Post-Operative Nursing

  • Aims:
    • Successful recovery from anaesthetic and surgery.
    • Successful return home.
    • Uncomplicated, comfortable, stress-free and speedy return to normal.
  • Preparation:
    • Clean and pre-warmed cage with soft bedding.
    • Drip stands, medications.
  • Actions:
    • Prepare receiving cage.
    • Transport patient to receiving cage.
    • Extubation.
    • Adequate oxygenation and warmth.
    • Fluid therapy and pain relief.
    • Ablutions, exercise, and physiotherapy.
  • Patient Transport:
    • Use trolley for least effort and trauma.

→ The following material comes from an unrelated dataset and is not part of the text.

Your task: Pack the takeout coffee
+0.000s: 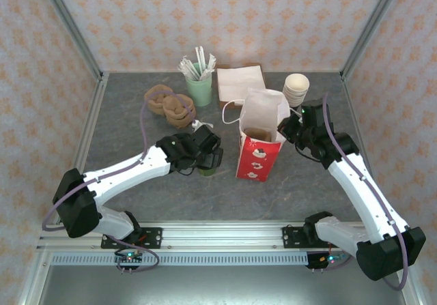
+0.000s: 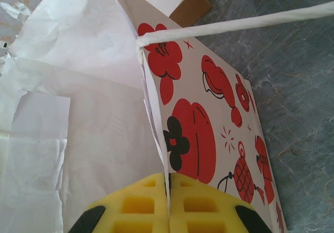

    • Use stiff board for spinal patients.
  • Extubation:
    • Ensure patent airway.
    • Leave tube in as long as possible.
    • Wait for cough and swallow reflexes.
    • Observe for 5-10 minutes; ensure SPO2 > 95%.
  • Temperature Control:
    • Active (Bairhugger, heated cage floors, hot water bottles, saline bags) and passive (blankets, space blankets) heating.
    • Monitor temperature every 30 minutes, then hourly for 2-4 hours.
    • Maintain warming for 12 hours; avoid burns.